Risse e violenze in bar e locali: aumentano denunce e divieti

5 Settembre 2023

In due mesi 53 indagati per spaccio di droga, lesioni, ricettazione, minaccia aggravata e resistenza Oltre mille le contravvenzioni al codice della strada, chiuso per sette giorni un centro scommesse

TERAMO. I numeri a raccontare l’esserci sempre tra la gente per concretizzare quella sicurezza percepita che fa la differenza.
Dice soprattutto questo il bilancio della polizia al termine dei due mesi estivi di controlli e attività di vigilanza sia nel capoluogo sia a sulla costa dove, così come avviene ormai da tempo, c’è stata la cosiddetta volante mare. «Numeri che ci fanno ritenere sufficientemente soddisfatti» ha detto il questore Carmine Soriente nel tracciare un resoconto dell’attività di luglio e agosto che ha visto coinvolti, oltre alla volante mare, la squadra mobile, il posto di polizia ferroviaria di Giulianova, la sezione di polizia stradale di Teramo, il reparto di prevenzione crimine di Pescara e il commissariato di Atri.
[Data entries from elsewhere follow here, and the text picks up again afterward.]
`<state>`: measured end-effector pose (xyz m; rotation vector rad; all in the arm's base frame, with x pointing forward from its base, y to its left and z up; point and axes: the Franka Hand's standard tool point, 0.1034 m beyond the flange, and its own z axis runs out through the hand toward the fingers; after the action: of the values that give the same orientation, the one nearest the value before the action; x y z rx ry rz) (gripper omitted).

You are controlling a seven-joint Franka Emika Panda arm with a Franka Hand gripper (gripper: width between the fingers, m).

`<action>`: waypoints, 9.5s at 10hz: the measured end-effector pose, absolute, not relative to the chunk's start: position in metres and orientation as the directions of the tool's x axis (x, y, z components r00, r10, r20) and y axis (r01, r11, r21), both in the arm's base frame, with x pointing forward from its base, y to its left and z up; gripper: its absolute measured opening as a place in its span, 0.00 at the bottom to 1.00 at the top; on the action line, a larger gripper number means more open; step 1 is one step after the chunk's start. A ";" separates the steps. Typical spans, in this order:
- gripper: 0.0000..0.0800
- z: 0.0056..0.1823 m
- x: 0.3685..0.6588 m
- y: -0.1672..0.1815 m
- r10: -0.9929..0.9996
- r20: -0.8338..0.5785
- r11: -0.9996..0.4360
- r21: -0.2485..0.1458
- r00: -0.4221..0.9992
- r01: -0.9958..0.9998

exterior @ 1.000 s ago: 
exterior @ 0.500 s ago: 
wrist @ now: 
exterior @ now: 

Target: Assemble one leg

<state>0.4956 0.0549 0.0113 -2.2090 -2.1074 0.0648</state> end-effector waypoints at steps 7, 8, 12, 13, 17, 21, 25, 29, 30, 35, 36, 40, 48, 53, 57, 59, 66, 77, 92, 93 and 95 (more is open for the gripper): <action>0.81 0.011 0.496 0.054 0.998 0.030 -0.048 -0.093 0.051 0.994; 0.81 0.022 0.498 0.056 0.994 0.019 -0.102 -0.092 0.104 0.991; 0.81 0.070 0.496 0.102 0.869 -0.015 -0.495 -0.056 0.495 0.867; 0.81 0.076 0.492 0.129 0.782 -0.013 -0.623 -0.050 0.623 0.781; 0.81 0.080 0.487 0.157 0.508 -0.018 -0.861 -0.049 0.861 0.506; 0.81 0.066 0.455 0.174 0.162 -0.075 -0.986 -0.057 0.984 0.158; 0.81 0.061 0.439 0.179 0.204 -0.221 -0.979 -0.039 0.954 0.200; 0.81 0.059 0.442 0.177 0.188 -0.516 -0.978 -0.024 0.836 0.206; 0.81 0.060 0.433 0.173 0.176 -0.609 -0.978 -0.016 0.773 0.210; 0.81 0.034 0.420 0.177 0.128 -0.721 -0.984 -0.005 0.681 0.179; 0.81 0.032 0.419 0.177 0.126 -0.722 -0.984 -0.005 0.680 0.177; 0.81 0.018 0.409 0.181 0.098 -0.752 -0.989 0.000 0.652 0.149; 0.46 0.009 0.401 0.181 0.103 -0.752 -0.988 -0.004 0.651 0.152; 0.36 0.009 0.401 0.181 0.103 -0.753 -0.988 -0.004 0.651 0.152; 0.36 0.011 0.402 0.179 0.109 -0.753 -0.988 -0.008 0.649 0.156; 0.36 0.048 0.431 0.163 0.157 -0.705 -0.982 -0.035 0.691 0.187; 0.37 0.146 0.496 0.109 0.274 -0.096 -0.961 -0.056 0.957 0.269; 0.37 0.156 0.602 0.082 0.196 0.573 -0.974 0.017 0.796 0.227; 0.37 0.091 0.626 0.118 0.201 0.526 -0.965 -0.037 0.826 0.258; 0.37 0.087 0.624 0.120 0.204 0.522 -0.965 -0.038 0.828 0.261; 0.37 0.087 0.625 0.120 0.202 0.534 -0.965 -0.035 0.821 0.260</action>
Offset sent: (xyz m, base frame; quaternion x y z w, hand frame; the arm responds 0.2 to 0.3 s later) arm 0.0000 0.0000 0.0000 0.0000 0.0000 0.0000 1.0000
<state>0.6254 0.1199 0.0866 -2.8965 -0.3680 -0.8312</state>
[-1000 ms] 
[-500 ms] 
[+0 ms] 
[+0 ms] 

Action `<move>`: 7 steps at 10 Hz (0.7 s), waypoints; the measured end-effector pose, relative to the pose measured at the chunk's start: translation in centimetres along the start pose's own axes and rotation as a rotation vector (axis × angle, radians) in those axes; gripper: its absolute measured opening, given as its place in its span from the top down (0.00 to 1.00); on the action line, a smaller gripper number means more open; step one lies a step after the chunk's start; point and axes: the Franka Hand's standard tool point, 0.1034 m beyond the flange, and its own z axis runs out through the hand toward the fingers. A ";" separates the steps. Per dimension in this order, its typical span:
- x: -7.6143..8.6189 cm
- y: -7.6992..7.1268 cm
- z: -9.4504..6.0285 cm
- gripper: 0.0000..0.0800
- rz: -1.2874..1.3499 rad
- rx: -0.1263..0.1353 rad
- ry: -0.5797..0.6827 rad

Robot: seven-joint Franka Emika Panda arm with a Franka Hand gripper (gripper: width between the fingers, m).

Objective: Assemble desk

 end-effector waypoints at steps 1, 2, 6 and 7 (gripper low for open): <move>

Complessivamente, sono state identificate 6.368 persone, controllati 3.468 veicoli, denunciate 53 persone per detenzione di stupefacenti ai fini di spaccio, furto, rapina, rissa, lesioni, ricettazione, minaccia aggravata, resistenza a pubblico ufficiale e porto abusivo di armi e porto di oggetti atti ad offendere. 23 le persone arrestate per detenzione di sostanza stupefacente, minaccia aggravata e lesioni a pubblico ufficiale e 20 quelle finite in carcere al termine della recente maxi operazione antidroga di sostanza stupefacente tra cocaina ed eroina. Sono state fatte 1.085 contravvenzioni al codice della strada per guida senza patente, guida in stato di ebbrezza o sotto l’effetto di sostanze stupefacenti, uso del cellulare alla guida, 13 i veicoli sequestrati per mancata copertura assicurativa o per guida in stato di ebrezza, 6 sanzioni amministrative per detenzione di sostanze stupefacenti per uso personale.
ammonimenti, daspo
e fogli di via
Il questore ha disposto 11 fogli di via, 5 avvisi orali, 4 dacur, i divieti di accesso ad aree urbane, e 3 ammonimenti per atti persecutori. In tema di violenza di genere è stata proposta all’autorità giudiziaria la sorveglianza speciale di un italiano che per l’accusa è autore di gravi e ripetuti maltrattamenti nei confronti della ex compagna. In particolare 6 fogli di via sono stati disposti nei confronti di uomini ritenuti responsabili, a vario titolo, di truffa, furto aggravato e indebito utilizzo di strumenti di pagamento diversi dai contanti, tentata estorsione, calunnia e minaccia, molestie, possesso di armi o oggetti atti ad offendere, resistenza a pubblico ufficiale, lesioni aggravate e guida senza patente, tutti reati commessi in diverse località del litorale. In merito ai provvedimenti di avviso orale 3 sono stati emessi nei confronti di italiani e 2 di stranieri, ritenuti pericolosi per l’ordine e la sicurezza pubblica.
Risse, case sgomberate
e locali chiusi
I divieti di accesso, i cosiddetti Dacur, sono stati emessi nei confronti di stranieri. Ad Alba uno dei tre, dopo aver infastidito alcuni clienti di un bar, ne ha colpito uno scaraventandogli addosso un tavolino. Sempre ad Alba un cittadino straniero, in più occasioni, ha spruzzato uno spray urticante sul volto di un barista di un locale durante una serata di danza . Ancora ad Alba rissa a colpi di martello e sedie tra uno straniero e un italiano. Nelle scorse settimane, la Divisione anticrimine ha eseguito lo sgombero di un immobile a Martinsicuro, già oggetto di sequestro di prevenzione nell’ambito di una indagine antidroga nei confronti di una famiglia di etnia rom, abusivamente occupato. Il questore ha emesso un provvedimento di chiusura di 7 giorni di un centro scommesse di Alba, in quanto, secondo la polizia, ritenuto luogo di ritrovo di alcuni pregiudicati della zona e quindi con una potenziale pericolosità per l’ordine e sicurezza pubblica.